En la Cuaresma, estemos
más atentos a «decir palabras de aliento, que reconfortan, que fortalecen, que
consuelan, que estimulan», en lugar de «palabras que humillan, que entristecen,
que irritan, que desprecian» (Carta enc. Fratelli tutti [FT], 223). A
veces, para dar esperanza, es suficiente con ser «una persona amable, que deja
a un lado sus ansiedades y urgencias para prestar atención, para regalar una
sonrisa, para decir una palabra que estimule, para posibilitar un espacio de
escucha en medio de tanta indiferencia» (ibíd., 224).
En el
recogimiento y el silencio de la oración, se nos da la esperanza
como inspiración y luz interior, que ilumina los desafíos y las decisiones de
nuestra misión: por esto es fundamental recogerse en oración (cf. Mt 6,6)
y encontrar, en la intimidad, al Padre de la ternura.
Vivir
una Cuaresma con esperanza significa sentir que, en Jesucristo,
somos testigos del tiempo nuevo, en el que Dios “hace nuevas todas las cosas”

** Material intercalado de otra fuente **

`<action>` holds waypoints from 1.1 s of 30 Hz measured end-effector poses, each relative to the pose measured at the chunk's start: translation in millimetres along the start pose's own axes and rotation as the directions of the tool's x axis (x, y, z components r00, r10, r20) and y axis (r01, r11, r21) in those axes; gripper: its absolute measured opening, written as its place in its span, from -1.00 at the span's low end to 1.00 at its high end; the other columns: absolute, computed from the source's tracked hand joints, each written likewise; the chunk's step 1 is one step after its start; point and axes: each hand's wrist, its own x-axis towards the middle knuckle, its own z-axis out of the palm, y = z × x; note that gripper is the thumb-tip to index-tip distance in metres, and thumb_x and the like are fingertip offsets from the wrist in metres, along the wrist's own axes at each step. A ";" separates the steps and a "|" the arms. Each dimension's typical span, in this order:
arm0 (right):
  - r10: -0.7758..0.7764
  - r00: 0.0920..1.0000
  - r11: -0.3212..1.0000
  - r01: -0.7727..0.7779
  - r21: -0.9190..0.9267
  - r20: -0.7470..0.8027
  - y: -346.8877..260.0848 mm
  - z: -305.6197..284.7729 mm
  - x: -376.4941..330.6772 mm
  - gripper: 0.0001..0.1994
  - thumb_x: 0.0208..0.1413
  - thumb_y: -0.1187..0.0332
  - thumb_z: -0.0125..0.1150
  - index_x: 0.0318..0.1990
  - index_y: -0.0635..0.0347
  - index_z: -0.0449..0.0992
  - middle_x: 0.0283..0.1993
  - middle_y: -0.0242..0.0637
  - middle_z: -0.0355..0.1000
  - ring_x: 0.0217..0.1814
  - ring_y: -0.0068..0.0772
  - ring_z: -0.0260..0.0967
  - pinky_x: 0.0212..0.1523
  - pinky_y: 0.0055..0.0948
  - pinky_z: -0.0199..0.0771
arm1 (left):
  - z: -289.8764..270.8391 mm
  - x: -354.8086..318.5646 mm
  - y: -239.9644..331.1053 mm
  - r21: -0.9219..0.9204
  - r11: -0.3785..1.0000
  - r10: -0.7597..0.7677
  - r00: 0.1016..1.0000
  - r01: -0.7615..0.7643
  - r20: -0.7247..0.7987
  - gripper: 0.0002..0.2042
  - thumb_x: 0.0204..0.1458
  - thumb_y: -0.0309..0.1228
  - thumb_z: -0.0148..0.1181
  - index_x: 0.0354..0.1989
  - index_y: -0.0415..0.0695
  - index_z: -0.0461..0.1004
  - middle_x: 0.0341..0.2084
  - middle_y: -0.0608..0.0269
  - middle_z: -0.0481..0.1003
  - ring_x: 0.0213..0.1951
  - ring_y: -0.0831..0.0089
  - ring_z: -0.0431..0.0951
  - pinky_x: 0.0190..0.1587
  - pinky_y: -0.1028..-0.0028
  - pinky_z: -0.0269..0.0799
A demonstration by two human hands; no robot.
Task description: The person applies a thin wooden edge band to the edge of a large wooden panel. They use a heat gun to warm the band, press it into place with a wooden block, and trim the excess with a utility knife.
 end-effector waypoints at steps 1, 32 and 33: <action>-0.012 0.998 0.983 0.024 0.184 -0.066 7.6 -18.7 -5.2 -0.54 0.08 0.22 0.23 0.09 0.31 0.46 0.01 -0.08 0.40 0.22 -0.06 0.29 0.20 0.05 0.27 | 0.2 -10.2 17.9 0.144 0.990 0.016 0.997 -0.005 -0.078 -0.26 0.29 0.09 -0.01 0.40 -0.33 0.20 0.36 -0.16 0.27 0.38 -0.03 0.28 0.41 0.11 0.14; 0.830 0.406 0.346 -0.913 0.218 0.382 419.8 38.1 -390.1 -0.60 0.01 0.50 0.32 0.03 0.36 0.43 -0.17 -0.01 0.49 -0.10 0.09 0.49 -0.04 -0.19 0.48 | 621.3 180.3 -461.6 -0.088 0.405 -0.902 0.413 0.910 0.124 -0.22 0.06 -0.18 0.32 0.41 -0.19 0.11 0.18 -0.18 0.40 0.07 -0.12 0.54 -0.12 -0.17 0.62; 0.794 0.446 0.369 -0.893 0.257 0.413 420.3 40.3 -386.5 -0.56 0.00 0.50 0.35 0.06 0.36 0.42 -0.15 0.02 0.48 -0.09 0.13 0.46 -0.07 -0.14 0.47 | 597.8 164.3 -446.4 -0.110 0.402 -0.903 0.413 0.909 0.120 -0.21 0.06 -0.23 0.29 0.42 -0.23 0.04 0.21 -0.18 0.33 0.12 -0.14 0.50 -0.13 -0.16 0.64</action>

(cf. Ap 21,1-6). Significa recibir la esperanza de Cristo que
entrega su vida en la cruz y que Dios resucita al tercer día, “dispuestos
siempre para dar explicación a todo el que nos pida una razón de nuestra
esperanza” (cf. 1 P 3,15).
3. La
caridad, vivida tras las huellas de Cristo, mostrando atención y compasión por
cada persona, es la expresión más alta de nuestra fe y nuestra esperanza.
La
caridad se alegra de ver que el otro crece. Por este motivo, sufre
cuando el otro está angustiado: solo, enfermo, sin hogar, despreciado, en
situación de necesidad… La caridad es el impulso del corazón que nos hace salir
de nosotros mismos y que suscita el vínculo de la cooperación y de la comunión.
«A partir del “amor
social” es posible avanzar hacia una civilización del amor a la que todos
podamos sentirnos convocados. La caridad, con su dinamismo universal, puede
construir un mundo nuevo, porque no es un sentimiento estéril, sino la mejor
manera de lograr caminos eficaces de desarrollo para todos» (FT, 183).
La
caridad es don que da sentido a nuestra vida y gracias a este
consideramos a quien se ve privado de lo necesario como un miembro de nuestra
familia, amigo, hermano. Lo poco que tenemos, si lo compartimos con amor, no se
acaba nunca, sino que se transforma en una reserva de vida y de felicidad. Así
sucedió con la harina y el aceite de la viuda de Sarepta, que dio el pan al
profeta Elías (cf. 1 R 17,7-16); y con los panes que Jesús
bendijo, partió y dio a los discípulos para que los distribuyeran entre la
gente (cf. Mc 6,30-44). Así sucede con nuestra limosna, ya sea
grande o pequeña, si la damos con gozo y sencillez.
Vivir
una Cuaresma de caridad quiere decir cuidar a quienes se
encuentran en condiciones de sufrimiento, abandono o angustia a causa de la
pandemia de COVID-19. En un contexto tan incierto sobre el futuro, recordemos
la palabra que Dios dirige a su Siervo: «No temas, que te he redimido» (Is 43,1),
ofrezcamos con nuestra caridad una palabra de confianza, para que el otro
sienta que Dios lo ama como a un hijo.
«Sólo con una mirada cuyo
horizonte esté transformado por la caridad, que le lleva a percibir la dignidad
del otro, los pobres son descubiertos y valorados en su inmensa dignidad,
respetados en su estilo propio y en su cultura y, por lo tanto, verdaderamente
integrados en la sociedad» (FT, 187).
Queridos hermanos y
hermanas: Cada etapa de la vida es un tiempo para creer, esperar y amar. Este llamado
a vivir la Cuaresma como camino de conversión y oración, y para compartir
nuestros bienes, nos ayuda a reconsiderar, en nuestra memoria comunitaria y
personal, la fe que viene de Cristo vivo, la esperanza animada por el soplo del
Espíritu y el amor, cuya fuente inagotable es el corazón misericordioso del
Padre.
Que María, Madre del
Salvador, fiel al pie de la cruz y en el corazón de la Iglesia, nos sostenga
con su presencia solícita, y la bendición de Cristo resucitado nos acompañe en
el camino hacia la luz pascual.
Roma,
San Juan de Letrán, 11 de noviembre de 2020, memoria de san Martín de Tours.